■ What you have to do
Here is a listing. Set it down again exactly.

■ Stored data
====

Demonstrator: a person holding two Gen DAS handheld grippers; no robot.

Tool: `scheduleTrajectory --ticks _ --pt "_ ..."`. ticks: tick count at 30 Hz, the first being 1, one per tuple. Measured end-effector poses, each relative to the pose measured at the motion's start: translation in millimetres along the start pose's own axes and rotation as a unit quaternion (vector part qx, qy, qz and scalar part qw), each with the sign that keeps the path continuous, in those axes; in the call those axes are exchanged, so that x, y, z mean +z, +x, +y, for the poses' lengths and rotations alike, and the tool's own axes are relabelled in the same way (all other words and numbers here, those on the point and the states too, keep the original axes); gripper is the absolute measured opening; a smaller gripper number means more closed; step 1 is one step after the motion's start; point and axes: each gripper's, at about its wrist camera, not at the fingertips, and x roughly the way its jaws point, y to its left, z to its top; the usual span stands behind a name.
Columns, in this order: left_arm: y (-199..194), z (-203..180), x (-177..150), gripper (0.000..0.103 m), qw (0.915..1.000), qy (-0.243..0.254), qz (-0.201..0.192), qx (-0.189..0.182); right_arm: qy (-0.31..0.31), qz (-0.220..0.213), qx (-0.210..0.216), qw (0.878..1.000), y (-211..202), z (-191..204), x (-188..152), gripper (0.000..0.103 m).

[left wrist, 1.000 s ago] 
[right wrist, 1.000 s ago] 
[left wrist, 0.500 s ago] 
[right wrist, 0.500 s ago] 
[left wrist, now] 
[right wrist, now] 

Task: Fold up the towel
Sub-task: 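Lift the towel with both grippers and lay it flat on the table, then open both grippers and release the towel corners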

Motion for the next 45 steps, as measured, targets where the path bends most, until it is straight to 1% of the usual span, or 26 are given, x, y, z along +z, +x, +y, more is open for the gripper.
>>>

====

■ Task output
Demonstrator: a person holding two Gen DAS handheld grippers; no robot.

Tool: `scheduleTrajectory --ticks _ --pt "_ ..."`. ticks: tick count at 30 Hz, the first being 1, one per tuple. Measured end-effector poses, each relative to the pose measured at the motion's start: translation in millimetres along the start pose's own axes and rotation as a unit quaternion (vector part qx, qy, qz and scalar part qw), each with the sign that keeps the path continuous, in those axes; in the call those axes are exchanged, so that x, y, z mean +z, +x, +y, for the poses' lengths and rotations alike, and the tool's own axes are relabelled in the same way (all other words and numbers here, those on the point and the states too, keep the original axes); gripper is the absolute measured opening; a smaller gripper number means more closed; step 1 is one step after the motion's start; point and axes: each gripper's, at about its wrist camera, not at the fingertips, and x roughly the way its jaws point, y to its left, z to its top; the usual span stands behind a name.
Columns, in this order: left_arm: y (-199..194), z (-203..180), x (-177..150), gripper (0.000..0.103 m), qw (0.915..1.000), qy (-0.243..0.254), qz (-0.201..0.192), qx (-0.189..0.182); right_arm: qy (-0.31..0.31), qz (-0.220..0.213), qx (-0.210..0.216), qw (0.878..1.000), y (-211..202), z (-191..204), x (-188..152), gripper (0.000..0.103 m).

[left wrist, 1.000 s ago] 
[right wrist, 1.000 s ago] 
[left wrist, 0.500 s ago] 
[right wrist, 0.500 s ago] 
[left wrist, now] 
[right wrist, now] 

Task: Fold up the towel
Sub-task: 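Lift the towel with both grippers and lay it flat on the table, then open both grippers and release the towel corners
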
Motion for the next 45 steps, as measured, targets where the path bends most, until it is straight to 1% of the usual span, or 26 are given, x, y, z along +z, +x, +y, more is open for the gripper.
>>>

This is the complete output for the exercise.